[EXERCISE DETAILS]
Among the entries below, retype exactly the lines starting with the one with "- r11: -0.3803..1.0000" and going on through the one with "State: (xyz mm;", but not the pictures.

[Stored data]
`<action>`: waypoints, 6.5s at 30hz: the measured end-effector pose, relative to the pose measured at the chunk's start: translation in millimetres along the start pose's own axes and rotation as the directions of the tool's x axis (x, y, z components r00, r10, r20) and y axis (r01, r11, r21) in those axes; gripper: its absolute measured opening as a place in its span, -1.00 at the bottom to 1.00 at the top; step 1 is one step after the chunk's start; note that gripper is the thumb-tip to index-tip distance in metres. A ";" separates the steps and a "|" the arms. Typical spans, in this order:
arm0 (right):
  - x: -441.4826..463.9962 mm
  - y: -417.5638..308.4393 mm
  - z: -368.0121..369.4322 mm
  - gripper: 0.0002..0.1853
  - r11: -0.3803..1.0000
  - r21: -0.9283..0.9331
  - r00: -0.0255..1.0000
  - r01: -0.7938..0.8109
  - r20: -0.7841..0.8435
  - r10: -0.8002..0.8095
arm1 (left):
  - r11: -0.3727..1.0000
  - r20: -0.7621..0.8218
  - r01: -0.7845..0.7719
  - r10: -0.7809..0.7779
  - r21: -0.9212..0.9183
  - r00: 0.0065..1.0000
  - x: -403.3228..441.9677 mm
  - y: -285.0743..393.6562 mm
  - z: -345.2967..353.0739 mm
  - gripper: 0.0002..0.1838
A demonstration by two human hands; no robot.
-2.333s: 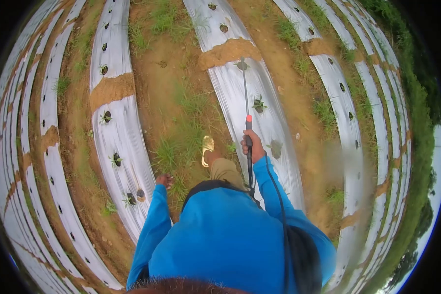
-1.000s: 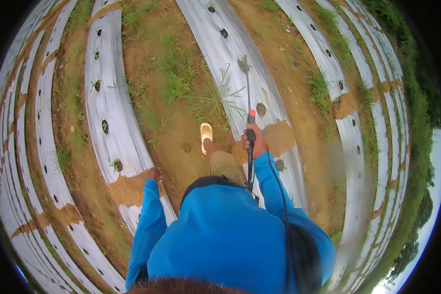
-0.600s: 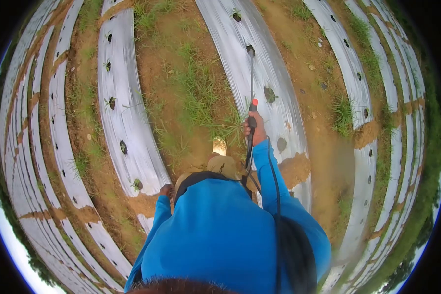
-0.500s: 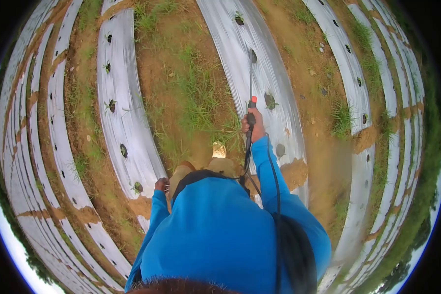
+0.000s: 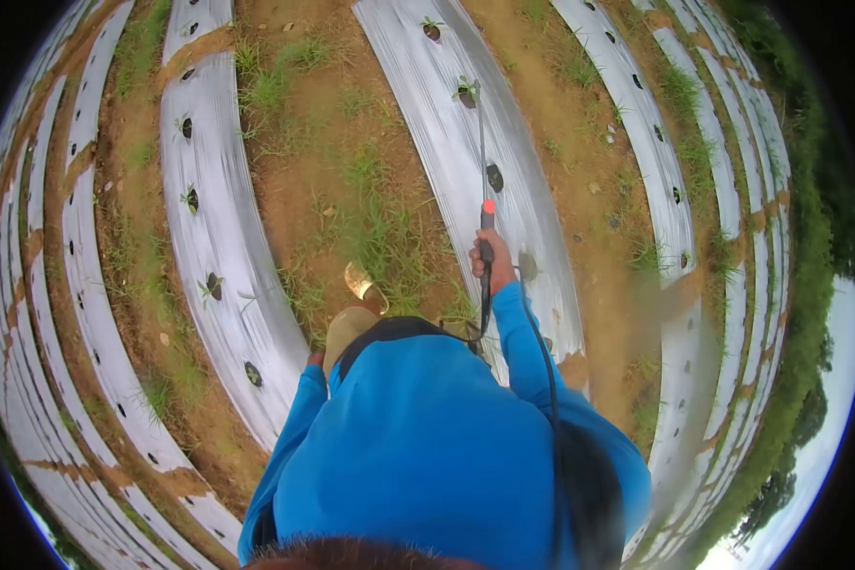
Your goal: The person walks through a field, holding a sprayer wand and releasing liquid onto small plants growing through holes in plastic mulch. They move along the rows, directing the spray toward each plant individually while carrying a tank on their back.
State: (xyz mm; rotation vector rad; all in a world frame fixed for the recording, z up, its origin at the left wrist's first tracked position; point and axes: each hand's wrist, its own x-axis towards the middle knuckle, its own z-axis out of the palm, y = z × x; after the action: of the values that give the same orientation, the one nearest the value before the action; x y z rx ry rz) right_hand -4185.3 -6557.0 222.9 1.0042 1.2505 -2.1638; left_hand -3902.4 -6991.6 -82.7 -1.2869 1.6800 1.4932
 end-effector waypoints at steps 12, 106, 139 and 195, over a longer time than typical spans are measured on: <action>103.4 -103.5 154.7 -0.62 0.997 0.007 0.994 -0.080 -0.078 0.080 | 0.963 0.034 0.017 -0.008 -0.269 0.999 64.9 410.9 -62.4 -0.74; 1317.5 -1119.7 1379.3 -0.64 0.978 0.210 0.991 -0.021 0.134 -0.008 | 0.861 -0.083 -0.280 0.270 -0.425 0.959 968.5 2118.6 -317.2 -0.73; 1710.2 -1333.0 1726.6 -0.63 0.967 0.112 0.965 0.230 0.104 -0.241 | 0.971 0.151 -0.203 0.221 -0.128 0.964 791.8 2200.2 -301.8 -0.60; 1552.1 -1134.1 1754.3 -0.73 -0.503 -0.817 0.256 0.283 -0.441 0.860 | 0.327 0.584 0.663 -0.315 -0.674 0.749 604.6 2202.2 39.9 -0.56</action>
State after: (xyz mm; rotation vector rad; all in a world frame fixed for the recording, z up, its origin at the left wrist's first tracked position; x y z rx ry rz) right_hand -6588.1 -7556.8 219.5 -0.3023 0.9482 0.1053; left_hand -6128.2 -7291.7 333.1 -1.6442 0.0767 2.0265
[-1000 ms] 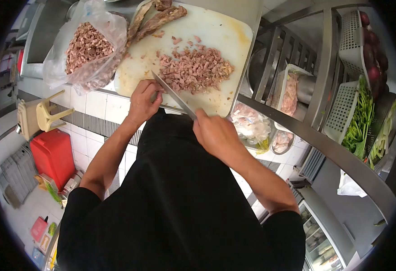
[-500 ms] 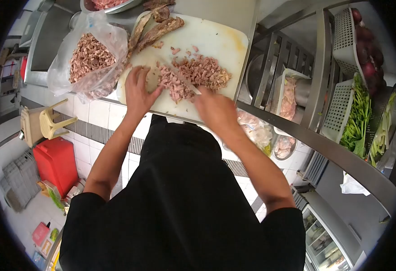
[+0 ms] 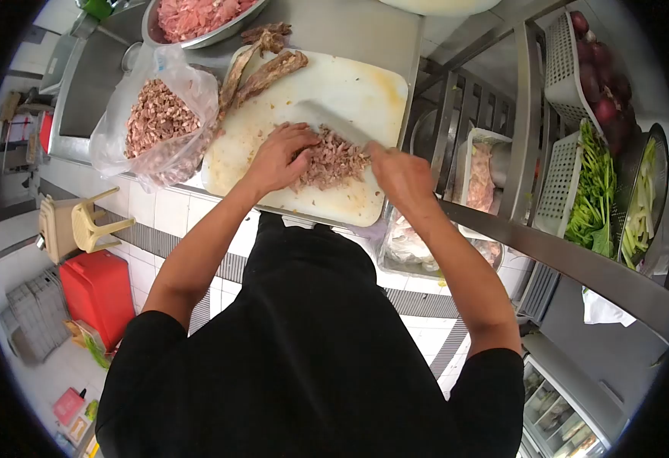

[EXERCISE RESULT]
  - r11: -0.3803..1.0000
  - r21: -0.9283..0.9331
  - r00: -0.0255..1.0000
  - r01: -0.7938..0.8109
  - r20: -0.7841..0.8435
  - r10: -0.8002..0.8095
arm1 (left):
  - r11: -0.3727..1.0000
  - r20: -0.7621..0.8218
  - r01: -0.7845..0.7719
  - r10: -0.7809..0.7779
  - r21: -0.9212..0.9183
  - r00: 0.0065..1.0000
  - x: -403.3228..441.9677 mm
  - y: -285.0743..393.6562 mm
  - z: -345.2967..353.0739 mm
  - gripper: 0.0002..0.1838
A demonstration by two human hands; no robot.
-2.333s: 
-1.000s: 
-0.600s: 
-0.500s: 
+0.000s: 
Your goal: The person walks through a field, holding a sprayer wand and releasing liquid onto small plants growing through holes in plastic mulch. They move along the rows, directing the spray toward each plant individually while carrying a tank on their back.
State: (xyz mm; rotation vector rad; all in a world frame fixed for the recording, z up, its origin at the left wrist's first tracked position; point and axes: each hand's wrist, its own x-axis towards the middle knuckle, its own z-axis out of the palm, y = z × x; after the action: of the values that give the same orientation, the one nearest the value before the action; x y z rx ry rz) right_hand -4185.3 -6557.0 222.9 1.0042 1.2505 -2.1638; left_hand -3902.4 -6991.6 -82.7 -1.2869 1.6800 1.4932

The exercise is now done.